After the abortion, she meets Joe, who adores her. He’s the
conductor on the train she takes to work every day. They marry, then
Teddy returns to blackmail Betty over her indiscretion. She shoots
him dead. This is Schwartz again, using American-born Jews as
characters, giving them American names, placing them in American
scenarios. They could have easily passed for Gentiles.
And so the
season ended, with as many successes as failures, though with little
money in the bank, which was almost a given for the Art Theatre.
Nevertheless, the company was in a joyous mood, preparing to take
flight, become summer birds, off to the invigorating provinces.

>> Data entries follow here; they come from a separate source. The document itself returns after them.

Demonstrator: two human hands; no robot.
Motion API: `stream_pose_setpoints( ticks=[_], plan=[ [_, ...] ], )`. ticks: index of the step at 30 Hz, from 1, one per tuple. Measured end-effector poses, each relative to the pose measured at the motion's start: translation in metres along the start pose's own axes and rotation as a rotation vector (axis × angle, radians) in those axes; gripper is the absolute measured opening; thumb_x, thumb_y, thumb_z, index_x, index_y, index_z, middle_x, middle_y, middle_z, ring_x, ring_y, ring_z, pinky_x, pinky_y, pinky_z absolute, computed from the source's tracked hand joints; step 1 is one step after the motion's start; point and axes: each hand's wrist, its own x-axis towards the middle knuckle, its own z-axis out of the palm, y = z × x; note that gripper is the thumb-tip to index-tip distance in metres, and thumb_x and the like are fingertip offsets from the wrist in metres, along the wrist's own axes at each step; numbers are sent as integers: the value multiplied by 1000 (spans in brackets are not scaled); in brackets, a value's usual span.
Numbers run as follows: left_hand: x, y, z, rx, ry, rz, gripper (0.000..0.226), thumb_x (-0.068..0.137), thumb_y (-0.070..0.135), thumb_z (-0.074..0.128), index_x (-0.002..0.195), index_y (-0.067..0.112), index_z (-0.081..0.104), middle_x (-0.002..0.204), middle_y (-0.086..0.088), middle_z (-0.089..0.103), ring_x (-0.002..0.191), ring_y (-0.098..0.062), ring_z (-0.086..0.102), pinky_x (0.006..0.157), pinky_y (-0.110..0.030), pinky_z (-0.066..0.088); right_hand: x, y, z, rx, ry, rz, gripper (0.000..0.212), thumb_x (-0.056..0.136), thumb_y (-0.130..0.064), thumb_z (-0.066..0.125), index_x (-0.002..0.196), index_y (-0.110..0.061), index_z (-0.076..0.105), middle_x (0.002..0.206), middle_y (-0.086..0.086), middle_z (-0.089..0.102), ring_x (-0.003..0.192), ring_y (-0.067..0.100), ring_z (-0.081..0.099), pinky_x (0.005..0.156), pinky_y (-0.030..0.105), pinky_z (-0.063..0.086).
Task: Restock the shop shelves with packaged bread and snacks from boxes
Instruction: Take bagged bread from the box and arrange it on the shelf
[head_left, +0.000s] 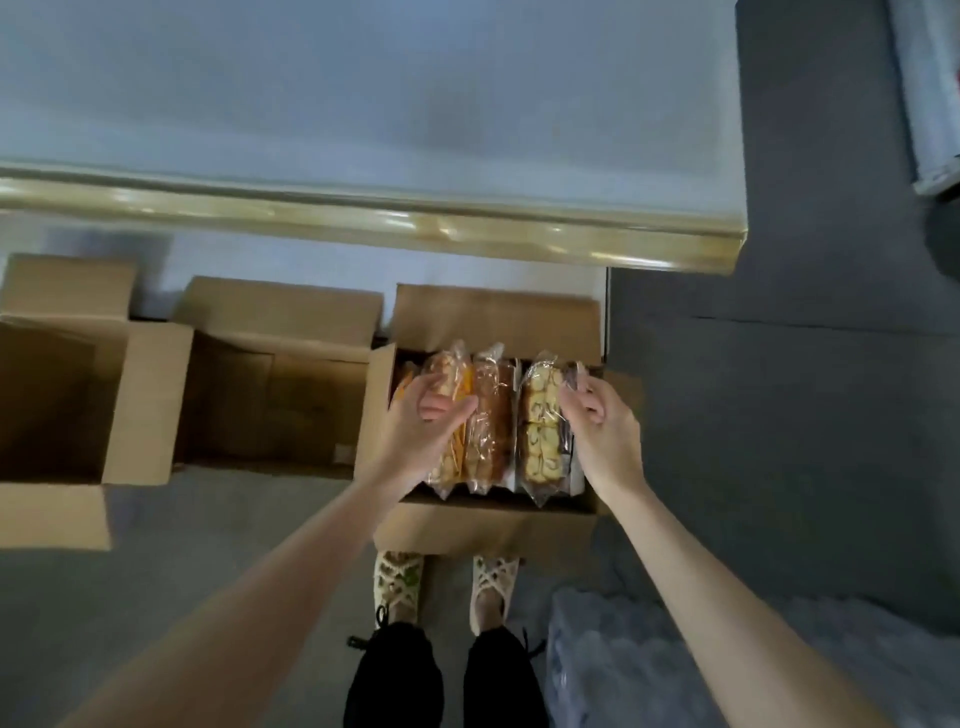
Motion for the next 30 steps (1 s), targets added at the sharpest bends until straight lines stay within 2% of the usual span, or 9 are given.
stream_pose_setpoints(
  ticks=[4,7,11,17,19,24,26,28,30],
  plan=[
    [30,-47,33,-43,8,-99,68,74,51,67,130,19,49,104,5,67,100,-10,63,89,-28,50,29,56,17,-29,-44,67,49,94,-39,59,135,-12,51,106,-7,62,86,-8,55,67,-3,39],
    [45,-70,49,-56,15,-143,53,79,47,68,122,28,45,102,8,64,96,-4,60,75,-17,45,41,85,25,-35,-35,104,52,93,-38,60,135,-11,51,109,-5,65,92,5,60,71,0,42],
    [82,-116,80,-40,1,-182,45,86,36,68,123,16,52,99,9,66,90,-4,64,69,-16,47,70,142,48,-24,-18,170,55,90,-44,62,134,-13,52,112,-2,66,94,8,62,84,33,57],
    [120,-184,126,-67,-9,-262,23,88,26,69,108,23,57,89,5,67,79,-4,65,61,-11,45,96,219,72,-86,-30,213,56,92,-39,60,138,-9,47,112,-7,55,99,7,56,71,3,42],
    [128,-197,138,-46,-25,-253,18,88,24,68,101,28,56,83,8,65,69,5,63,58,-10,45,99,235,78,-56,-20,216,58,91,-36,63,140,-10,45,119,-7,54,111,9,55,88,11,44],
    [144,-206,152,22,-35,-246,39,91,31,64,125,15,52,89,11,63,60,13,60,50,-5,42,109,262,87,-38,-8,222,70,89,-35,67,147,-13,36,147,-2,42,135,11,37,112,30,30],
    [149,-207,156,37,-45,-242,42,92,32,62,129,14,51,91,12,62,63,9,61,48,-4,42,114,270,91,16,-8,279,65,90,-31,67,145,-16,38,143,-6,46,131,7,44,110,28,36],
    [153,-208,158,46,-48,-237,43,93,34,61,130,15,50,92,13,60,69,4,60,47,-4,42,116,276,94,16,-12,292,40,91,-26,66,127,-26,50,120,-16,57,110,-9,52,95,12,42],
    [157,-208,159,46,-42,-237,44,93,35,60,131,16,50,93,14,59,75,3,58,47,-4,42,119,281,97,10,-3,263,28,90,-25,67,107,-40,50,110,-16,57,104,-4,55,89,12,42]
  ],
)
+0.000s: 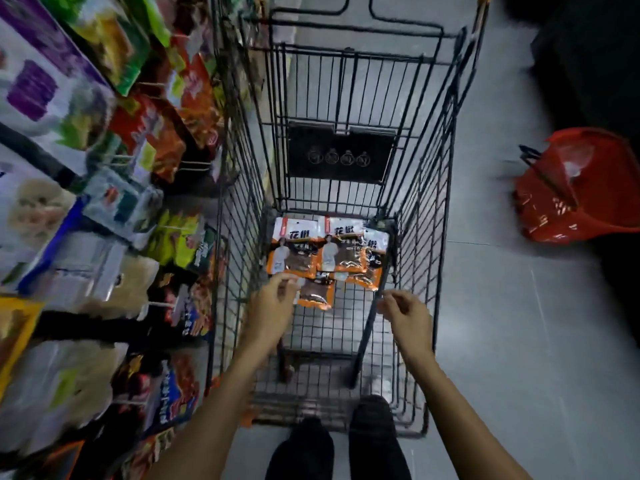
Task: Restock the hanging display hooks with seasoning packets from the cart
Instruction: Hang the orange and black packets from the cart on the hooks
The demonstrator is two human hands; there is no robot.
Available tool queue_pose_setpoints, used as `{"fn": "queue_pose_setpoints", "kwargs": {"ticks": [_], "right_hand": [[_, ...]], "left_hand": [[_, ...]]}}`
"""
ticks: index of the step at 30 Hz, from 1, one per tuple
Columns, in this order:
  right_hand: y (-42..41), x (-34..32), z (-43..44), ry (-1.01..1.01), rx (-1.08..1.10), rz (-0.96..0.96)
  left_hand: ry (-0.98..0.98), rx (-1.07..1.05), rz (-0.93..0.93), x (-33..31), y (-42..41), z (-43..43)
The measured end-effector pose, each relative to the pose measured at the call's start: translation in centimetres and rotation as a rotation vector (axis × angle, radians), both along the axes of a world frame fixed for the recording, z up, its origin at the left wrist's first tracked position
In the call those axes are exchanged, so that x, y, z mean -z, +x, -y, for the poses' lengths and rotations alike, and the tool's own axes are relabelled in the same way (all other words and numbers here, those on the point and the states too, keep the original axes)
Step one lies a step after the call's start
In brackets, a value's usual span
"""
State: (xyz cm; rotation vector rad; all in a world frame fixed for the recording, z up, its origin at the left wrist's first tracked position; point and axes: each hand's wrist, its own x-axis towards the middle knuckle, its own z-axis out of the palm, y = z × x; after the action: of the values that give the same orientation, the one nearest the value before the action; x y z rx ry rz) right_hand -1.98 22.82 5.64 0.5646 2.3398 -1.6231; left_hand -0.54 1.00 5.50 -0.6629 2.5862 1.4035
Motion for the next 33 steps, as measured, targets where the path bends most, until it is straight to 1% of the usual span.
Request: {"fn": "queue_pose_setpoints", "kwargs": {"ticks": [2,5,8,11,14,17,19,22,24,26,28,30,33], "right_hand": [[-3.9,3.2,1.0,0.039,-0.002,0.027],[-8.9,8.8,2.1,0.157,-0.033,0.056],[-12.9,14.0,2.8,0.214,-0.058,0.114],[-15.7,17.8,3.3,0.272,-0.052,0.122],[-17.7,20.4,3.6,0.308,-0.104,0.085],[-19.3,22.6,3.7,0.339,-0.142,0.143],[-20.1,23.6,4.0,0.395,-0.146,0.209],[-20.6,24.1,4.4,0.510,-0.159,0.274],[-20.8,24.3,4.7,0.553,-0.175,0.276],[-20.9,24.6,5.0,0.556,-0.175,0.275],[-21.2,24.9,5.1,0.532,-0.133,0.307],[-21.4,25.1,5.0,0.437,-0.070,0.353],[-21.3,24.8,4.6,0.274,-0.011,0.429]], "left_hand": [[0.002,-0.053,0.054,3.1,-3.3,0.5],[0.027,-0.137,0.109,8.3,-7.5,1.4],[-0.025,-0.192,0.183,12.9,-10.9,2.2],[-0.068,-0.156,0.229,16.4,-13.6,2.7],[-0.119,-0.111,0.285,18.9,-15.7,2.9],[-0.119,-0.116,0.314,20.8,-17.0,3.0],[-0.143,-0.105,0.370,21.9,-17.6,3.1],[-0.325,-0.039,0.456,23.1,-18.3,2.9],[-0.413,-0.063,0.479,23.6,-18.6,2.7],[-0.427,-0.109,0.484,23.9,-18.7,2.6],[-0.394,-0.144,0.507,24.2,-18.9,2.7],[-0.398,-0.193,0.515,24.0,-18.9,2.9],[-0.449,-0.244,0.451,23.4,-18.9,3.0]]}}
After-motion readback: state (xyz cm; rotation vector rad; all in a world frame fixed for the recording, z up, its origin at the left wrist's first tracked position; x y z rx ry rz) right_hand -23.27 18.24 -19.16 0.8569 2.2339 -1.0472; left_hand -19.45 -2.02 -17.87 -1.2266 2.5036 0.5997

Compared to what they’d been through during the regular season, this
would be like a long vacation.
Chapter Nineteen: “I Signed the
Contract With a Broken Spirit.”
Visiting the
usual Yiddish outposts in America and Canada during the summer of
1927, Maurice couldn’t help but love the freedom of the road. He
felt liberated from the grinding necessity of producing one enormous
hit after another at the Art Theatre. In Boston, Philadelphia,
Chicago, Detroit and Cleveland, and over the border in Montreal and
Toronto, expenses were much less, the audiences more receptive, the
critics kinder. Besides, he cherrypicked only the certain hits from
the Art Theatre’s repertoire, and in those gracious cities, he and
his troupe were sumptuously treated, the patrons so very grateful to
be visited by theatre royalty. Critics and devotees alike would pack
the smaller playhouses and give the cast nightly standing ovations.
Later, they would be wined and dined by the local Jewish
organizations.
Returning to
New York in a fine, confident mood, Maurice spent a few restful days
at his home in Sea Gate, on Brooklyn’s south shore, firming up the
schedule for the coming season. On a delightfully cool August
afternoon, two visitors came calling. One was Morris Lipshitz and
the other Jacob Rovenger, who’d become the Art Theatre’s General
Manager after the end of the almost profitless 1926-1927 season.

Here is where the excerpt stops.